In the example of FIG. 5, the flowchart 500 continues to decision point 518 with determining whether the client (e.g., connected standby resource server) is in a standby-waking state. If it is determined that the client is in a standby-waking state (518-Y), then the flowchart 500 loops until the client is no longer in a standby-waking state. If, on the other hand, it is determined that the client is no longer in a standby-waking state (518-N), then the flowchart 500 returns to module 502 and continues as described previously. It may be noted that the client can send a sleep packet while in the standby-waking state, which can indicate to the notification server that the client is waking up.

FIG. 6 depicts a flowchart 600 of an example of a method for a connected standby state resource server cycle at a notification server. In the example of FIG. 6, the flowchart 600 starts at module 602 with accepting a TCP connection from a connected standby client.

In the example of FIG. 6, the flowchart 600 continues to module 504 with establishing a shared session key with the connected standby client. Establishing a shared session key can be associated with establishing a secure connection.

In the example of FIG. 6, the flowchart 600 continues to module 606 with receiving a MAC address and IOAC hardware type specifier from the connected standby client encrypted with the session key. The IOAC hardware type specifier is necessary to establish that the client (e.g., connected standby resource server) is capable of connected standby.

In the example of FIG. 6, the flowchart 600 continues to module 608 with generating a sleep packet payload and an, e.g., 6-byte secret wakeup key for each connection using an unshared key. The sleep packet payload can contain, for example, a version number, the device id, a random 64-bit value, a creation time (milliseconds since the epoch), an identifier indicating the model id of the IOAC hardware, the encrypted shared session key, the encrypted MAC address, the signature of the previous fields using the unshared server key.

In the example of FIG. 6, the flowchart 600 continues to module 610 with sending the sleep packet payload and the wakeup key to the connected standby client, encrypted with the session key.

In the example of FIG. 6, the flowchart 600 continues to module 612 with receiving a sleep packet at a specified transmission interval. The specified transmission interval is, as was previously mentioned, configurable. It is expected that in some cases, it may be desirable to adjust the transmission interval to ensure proper, better, or optimal functionality for a given network and/or network environment conditions.

In the example of FIG. 6, the flowchart 600 continues to module 614 with sending a wakeup packet.

In the example of FIG. 6, the flowchart 600 continues to module 616 with receiving a sleep packet from a connected standby client in standby-waking state. Upon receipt of a valid sleep packet from a client that is in standby-waking state, the notification server can repeat the process just described to deliver a wakeup packet.
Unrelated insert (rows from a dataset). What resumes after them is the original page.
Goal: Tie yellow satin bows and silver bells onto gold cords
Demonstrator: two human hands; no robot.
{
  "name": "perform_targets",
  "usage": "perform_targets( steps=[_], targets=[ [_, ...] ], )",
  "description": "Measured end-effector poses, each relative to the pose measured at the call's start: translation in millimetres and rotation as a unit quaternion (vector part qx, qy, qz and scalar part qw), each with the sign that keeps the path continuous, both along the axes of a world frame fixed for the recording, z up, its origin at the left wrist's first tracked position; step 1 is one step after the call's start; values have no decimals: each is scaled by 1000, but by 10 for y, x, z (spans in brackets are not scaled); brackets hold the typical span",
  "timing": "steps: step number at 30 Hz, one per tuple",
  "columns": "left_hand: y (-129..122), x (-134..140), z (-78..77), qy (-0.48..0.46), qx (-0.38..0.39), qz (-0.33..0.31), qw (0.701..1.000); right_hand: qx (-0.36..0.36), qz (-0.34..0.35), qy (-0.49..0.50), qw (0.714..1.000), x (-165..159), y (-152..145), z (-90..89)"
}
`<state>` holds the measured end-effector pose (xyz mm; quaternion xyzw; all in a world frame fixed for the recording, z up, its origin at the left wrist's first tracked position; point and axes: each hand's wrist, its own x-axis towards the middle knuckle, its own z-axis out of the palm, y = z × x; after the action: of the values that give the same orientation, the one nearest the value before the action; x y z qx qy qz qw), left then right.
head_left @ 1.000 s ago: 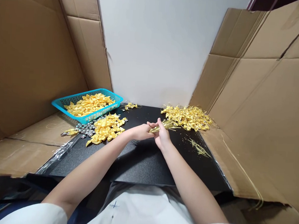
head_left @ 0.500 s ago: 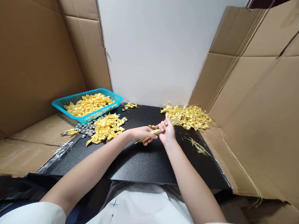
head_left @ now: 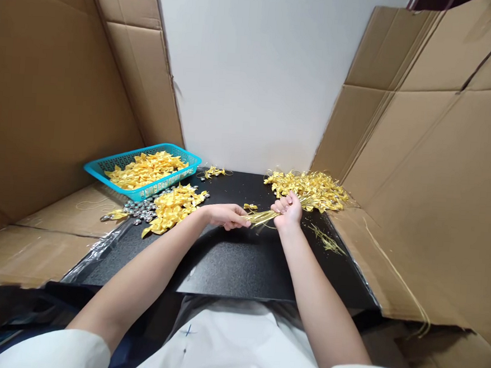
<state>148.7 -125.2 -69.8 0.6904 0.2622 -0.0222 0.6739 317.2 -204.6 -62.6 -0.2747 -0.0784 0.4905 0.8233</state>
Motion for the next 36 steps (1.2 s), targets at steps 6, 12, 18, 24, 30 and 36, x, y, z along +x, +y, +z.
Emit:
perform_targets(
  steps=[6,12,18,24,30,36],
  targets=[
    [197,-247,103,24,-20,1,1000,-13,3,3,1000,33,1,7],
    [214,-196,276,-131,14,173,976,-36,63,4,997,-74,27,-14],
    [-262,380,231,-178,270,156,933,-53,73,3,996,-292,61,-109],
    [-472,500,179,-106,495,196,840,-79,31,-19,996,-380,141,-246],
    [-304,270,188,-132,426,103,889,-90,4,16,996,-315,136,-195],
    [-46,22,199,-25,200,92,975,-30,59,47,997,-276,93,-102]
  ],
)
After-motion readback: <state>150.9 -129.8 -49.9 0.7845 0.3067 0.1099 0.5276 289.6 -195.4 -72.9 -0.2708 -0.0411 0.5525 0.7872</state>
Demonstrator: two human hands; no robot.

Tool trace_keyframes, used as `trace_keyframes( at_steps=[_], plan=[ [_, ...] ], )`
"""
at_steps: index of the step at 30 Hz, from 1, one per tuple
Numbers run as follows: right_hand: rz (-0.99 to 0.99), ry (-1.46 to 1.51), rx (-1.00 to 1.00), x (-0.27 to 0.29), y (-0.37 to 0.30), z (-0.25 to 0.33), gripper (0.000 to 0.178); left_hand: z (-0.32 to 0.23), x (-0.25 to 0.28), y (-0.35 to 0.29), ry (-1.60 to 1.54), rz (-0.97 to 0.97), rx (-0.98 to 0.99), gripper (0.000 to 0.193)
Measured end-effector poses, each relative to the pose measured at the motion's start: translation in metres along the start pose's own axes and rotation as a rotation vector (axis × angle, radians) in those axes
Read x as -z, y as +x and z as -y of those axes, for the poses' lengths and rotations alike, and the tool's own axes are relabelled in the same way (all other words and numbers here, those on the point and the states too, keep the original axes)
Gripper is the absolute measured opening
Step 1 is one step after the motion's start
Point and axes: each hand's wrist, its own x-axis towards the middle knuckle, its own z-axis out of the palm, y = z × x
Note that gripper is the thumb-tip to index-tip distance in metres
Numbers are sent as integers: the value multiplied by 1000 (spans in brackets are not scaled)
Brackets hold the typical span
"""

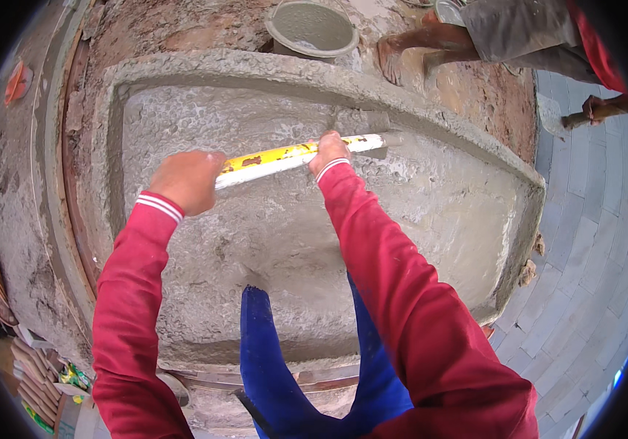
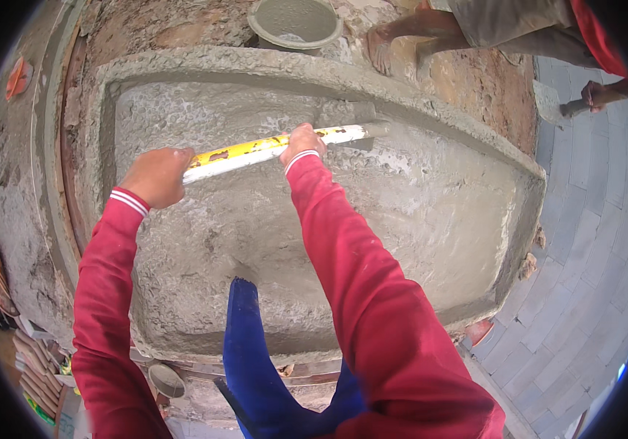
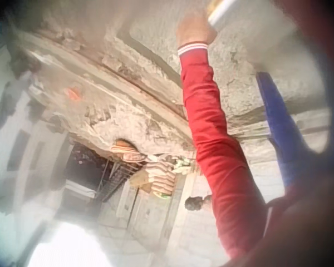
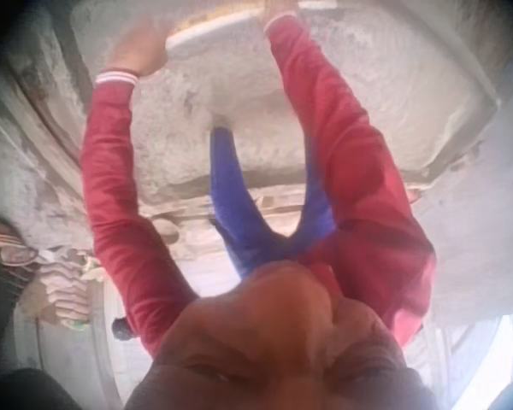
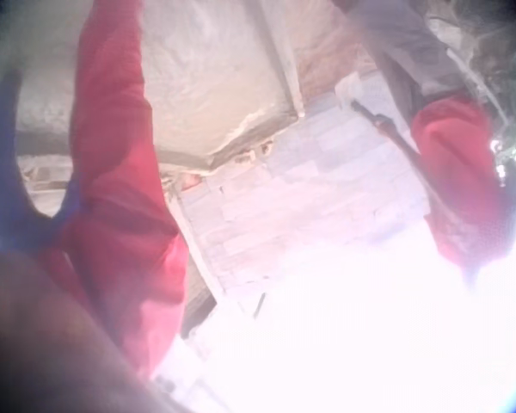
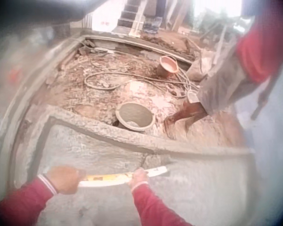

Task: The person pours wet concrete from a bucket onto a rectangular slab and uses a long straightedge to level the surface. They repeatedly scoop and pour concrete, then drag the straightedge across the slab to smooth it, while other workers assist nearby.

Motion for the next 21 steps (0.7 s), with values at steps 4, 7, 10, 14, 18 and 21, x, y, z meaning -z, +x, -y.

FIG. 7 depicts an example of a computer system 700. The system 700 may be a conventional computer system that can be used as a client computer system, such as a wireless client or a workstation, or a server computer system. The system 700 includes a device 702, I/O devices 704, and a display device 706. The device 702 includes a processor 708, a communications interface 710, memory 712, display controller 714, non-volatile storage 716, I/O controller 718, clock 722, and radio 724. The device 702 may be coupled to or include the I/O devices 704 and the display device 706.

The device 702 interfaces to external systems through the communications interface 710, which may include a modem or network interface. It will be appreciated that the communications interface 710 can be considered to be part of the system 700 or a part of the device 702. The communications interface 710 can be an analog modem, ISDN modem or terminal adapter, cable modem, token ring IEEE 802.5 interface, Ethernet/IEEE 802.3 interface, wireless 802.11 interface, satellite transmission interface (e.g. “direct PC”), WiMAX/IEEE 802.16 interface, Bluetooth interface, cellular/mobile phone interface, third generation (3G) mobile phone interface, code division multiple access (CDMA) interface, Evolution-Data Optimized (EVDO) interface, general packet radio service (GPRS) interface, Enhanced GPRS (EDGE/EGPRS), High-Speed Downlink Packet Access (HSPDA) interface, or other interfaces for coupling a computer system to other computer systems.

The processor 708 may be, for example, a conventional microprocessor such as an Intel Pentium microprocessor or Motorola power PC microprocessor. The memory 712 is coupled to the processor 708 by a bus 720. The memory 712 can be Dynamic Random Access Memory (DRAM) and can also include Static RAM (SRAM). The bus 720 couples the processor 708 to the memory 712, also to the non-volatile storage 716, to the display controller 714, and to the I/O controller 718.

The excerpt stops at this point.